On ferait (encore) mieux la prochaine fois…

Nos blessures ne se referment pas. Elles se réveillent parfois à la faveur d’événements que nous aurions sans doute préféré éviter. C’est ainsi. C’est la vie. Il est impossible de tout éviter, de tout anticiper. Serait-ce d’ailleurs souhaitable ? Si nous ne sommes pas des héros, nous devons rester, en cet âge de fer qui caractérise notre époque, de nobles guerriers. Car c’est seulement par nos actes, à travers le combat agonistique, ce corps à corps dont l’Iliade s’est fait le récit, que l’être humain accroît ses vertus et grandit. L’adversité qui se présente correspond à cet étranger en nous, que nous n’avons pas encore su reconnaître et avec lequel il va pourtant bien falloir que nous apprenions à parler.
Gaia Saitta (qui était, pour mémoire, l’artiste invitée du 1er festival), dans Mi sa che fuori c’è primavera[2], évoque cette technique japonaise qui consiste à recoller les fragments brisés des poteries avec de l’or.
L’or des poteries correspond à la parole des hommes. Tant que nous aurons le courage de la parole, de traverser les tourments qui précèdent l’accès à ce plan où le glaive devient le verbe, notre humanité n’aura rien à craindre. Nous plongerons dans ce fond changeant auquel les mythes ont donné formes vivantes et nous revivifierons notre pensée, la rendant plus grecque encore, c’est-à-dire plus divine, plus libre. Nous la laverons de nos représentations figées. Et nous nous débarrasserons de ces projections, devenus enfin conscientes, au moyen desquelles, sans le savoir, nous voilions jusqu’alors l’accès à nos cœurs.
Accomplissant ce travail héroïque, nous permettrons qu’entre nous coule non plus le sang mais l’or, non plus la haine mais l’amour.

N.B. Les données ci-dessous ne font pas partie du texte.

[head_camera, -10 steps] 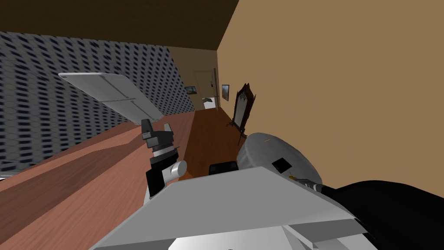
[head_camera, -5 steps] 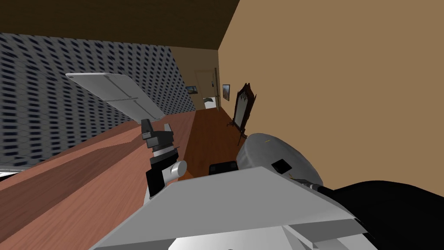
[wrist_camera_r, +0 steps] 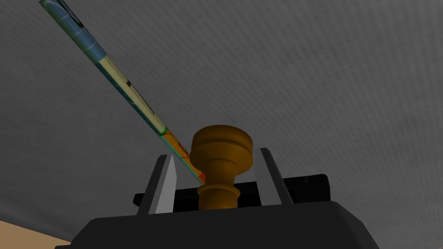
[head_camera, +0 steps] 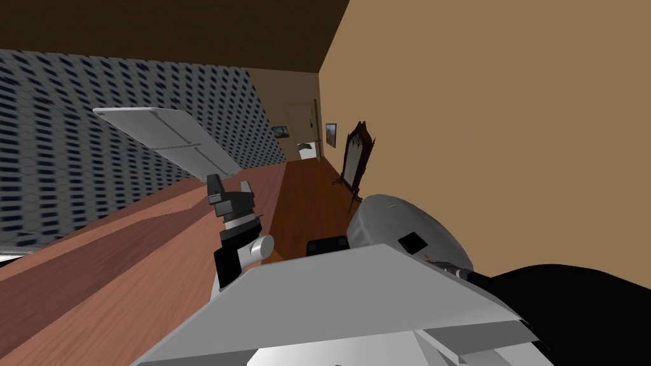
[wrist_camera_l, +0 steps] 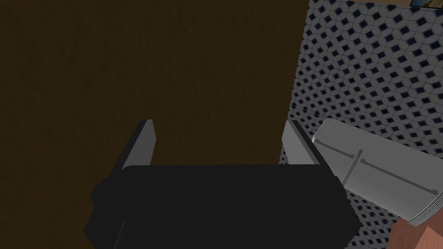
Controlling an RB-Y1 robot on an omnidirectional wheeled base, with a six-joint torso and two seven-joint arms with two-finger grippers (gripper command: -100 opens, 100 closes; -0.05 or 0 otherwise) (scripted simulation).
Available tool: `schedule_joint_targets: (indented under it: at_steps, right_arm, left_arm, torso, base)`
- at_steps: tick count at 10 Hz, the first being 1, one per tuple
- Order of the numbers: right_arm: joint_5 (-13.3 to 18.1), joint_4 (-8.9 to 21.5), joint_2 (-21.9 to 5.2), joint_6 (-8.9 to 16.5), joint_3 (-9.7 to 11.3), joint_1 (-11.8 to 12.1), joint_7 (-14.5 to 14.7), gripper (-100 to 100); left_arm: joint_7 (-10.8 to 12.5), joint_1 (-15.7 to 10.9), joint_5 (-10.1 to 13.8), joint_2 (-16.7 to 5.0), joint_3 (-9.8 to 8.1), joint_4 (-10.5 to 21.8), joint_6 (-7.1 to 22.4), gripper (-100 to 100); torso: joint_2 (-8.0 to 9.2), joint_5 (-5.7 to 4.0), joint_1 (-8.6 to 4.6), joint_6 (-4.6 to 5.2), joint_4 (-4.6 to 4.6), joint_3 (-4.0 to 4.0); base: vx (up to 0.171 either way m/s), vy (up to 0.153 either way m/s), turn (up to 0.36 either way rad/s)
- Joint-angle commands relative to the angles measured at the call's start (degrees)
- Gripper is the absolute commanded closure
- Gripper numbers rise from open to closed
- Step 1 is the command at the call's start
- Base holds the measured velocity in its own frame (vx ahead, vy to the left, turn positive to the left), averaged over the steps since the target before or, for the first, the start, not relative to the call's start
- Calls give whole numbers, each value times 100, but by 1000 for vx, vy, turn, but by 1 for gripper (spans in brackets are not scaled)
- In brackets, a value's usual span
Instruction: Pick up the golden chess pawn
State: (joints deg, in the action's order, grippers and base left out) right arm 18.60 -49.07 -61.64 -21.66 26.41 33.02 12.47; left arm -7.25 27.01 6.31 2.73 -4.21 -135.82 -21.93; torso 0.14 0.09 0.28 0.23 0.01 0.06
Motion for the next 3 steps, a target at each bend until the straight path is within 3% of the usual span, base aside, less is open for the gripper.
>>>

Tel est ce que m’inspira ce 2ème festival… Nous n’avions pas transformé un prieuré en agora mais je me prenais à le rêver.

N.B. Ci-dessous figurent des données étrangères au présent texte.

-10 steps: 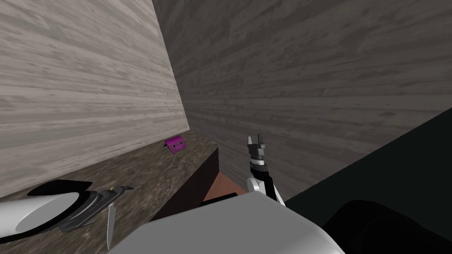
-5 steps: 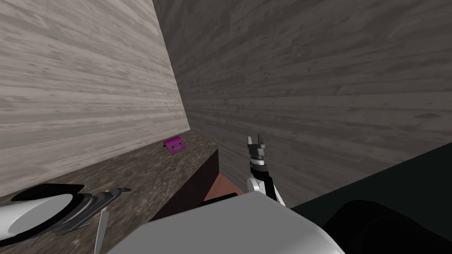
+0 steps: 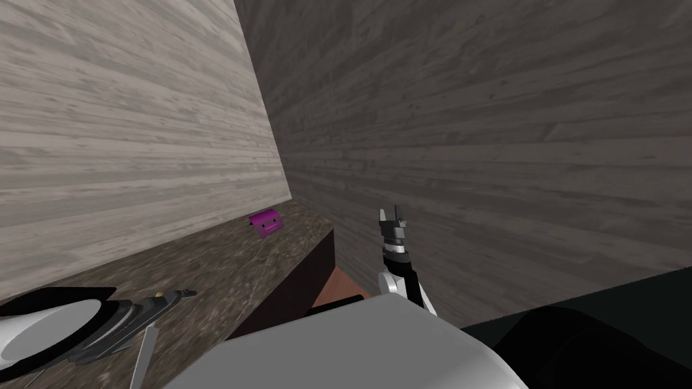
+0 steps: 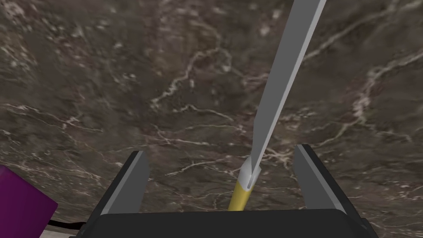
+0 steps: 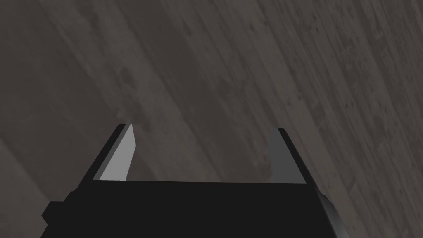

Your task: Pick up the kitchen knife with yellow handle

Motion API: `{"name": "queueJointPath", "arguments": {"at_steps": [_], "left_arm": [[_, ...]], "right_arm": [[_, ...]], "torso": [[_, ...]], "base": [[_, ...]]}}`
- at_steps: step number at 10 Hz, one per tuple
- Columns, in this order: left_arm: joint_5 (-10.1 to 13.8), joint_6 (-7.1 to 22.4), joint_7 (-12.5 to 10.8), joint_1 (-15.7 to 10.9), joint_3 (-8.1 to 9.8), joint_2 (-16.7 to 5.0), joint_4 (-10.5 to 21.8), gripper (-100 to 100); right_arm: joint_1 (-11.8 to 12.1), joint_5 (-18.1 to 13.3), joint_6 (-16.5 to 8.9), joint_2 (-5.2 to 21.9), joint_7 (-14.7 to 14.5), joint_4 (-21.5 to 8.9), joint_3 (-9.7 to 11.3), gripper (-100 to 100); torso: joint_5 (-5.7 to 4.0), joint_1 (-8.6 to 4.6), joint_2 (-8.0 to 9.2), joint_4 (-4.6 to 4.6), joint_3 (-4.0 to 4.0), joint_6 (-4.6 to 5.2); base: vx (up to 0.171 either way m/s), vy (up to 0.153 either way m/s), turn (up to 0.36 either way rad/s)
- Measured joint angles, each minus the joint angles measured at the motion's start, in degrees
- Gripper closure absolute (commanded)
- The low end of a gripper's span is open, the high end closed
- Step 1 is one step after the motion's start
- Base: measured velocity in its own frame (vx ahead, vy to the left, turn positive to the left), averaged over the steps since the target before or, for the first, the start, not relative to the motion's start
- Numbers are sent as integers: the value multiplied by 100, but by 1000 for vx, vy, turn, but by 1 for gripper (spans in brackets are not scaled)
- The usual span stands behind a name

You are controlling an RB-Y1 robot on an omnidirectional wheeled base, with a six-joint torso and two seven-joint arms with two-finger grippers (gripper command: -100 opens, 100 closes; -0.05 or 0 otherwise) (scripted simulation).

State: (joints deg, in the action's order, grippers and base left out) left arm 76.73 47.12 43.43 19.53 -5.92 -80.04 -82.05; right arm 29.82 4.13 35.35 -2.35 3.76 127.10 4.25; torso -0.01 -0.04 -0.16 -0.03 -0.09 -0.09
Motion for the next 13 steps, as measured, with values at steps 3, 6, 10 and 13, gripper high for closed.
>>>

Ceci étant dit, l’année à venir, pour ce qui est des ateliers et autres rencontres que nous avions coutume d’organiser au sein de Khôra, sera une année de jachères. Prise par des projets personnels, je ne pourrai pas en effet consacrer un temps suffisant à l’association. Aussi avons-nous décidé, avec Luc Toubiana, de profiter de cette période pour préciser nos intentions pour Khôra. Nous continuerons toutefois, ce qui nous permettra de nourrir notre réflexion, de publier les newsletters.
L’adhésion 2022 restera valable tout 2023. L’Assemblée Générale se déroulera, comme prévu, en décembre avant les vacances de Noël ou juste après en janvier. Les membres recevront une convocation. Ce sera l’occasion de faire ensemble un premier point.

En vous remerciant de votre compréhension.

Camille Laura Villet


[1] Heidegger, Acheminement vers la parole, « D’un entretien de la parole », Paris, Tel Gallimard, 1996, p. 125.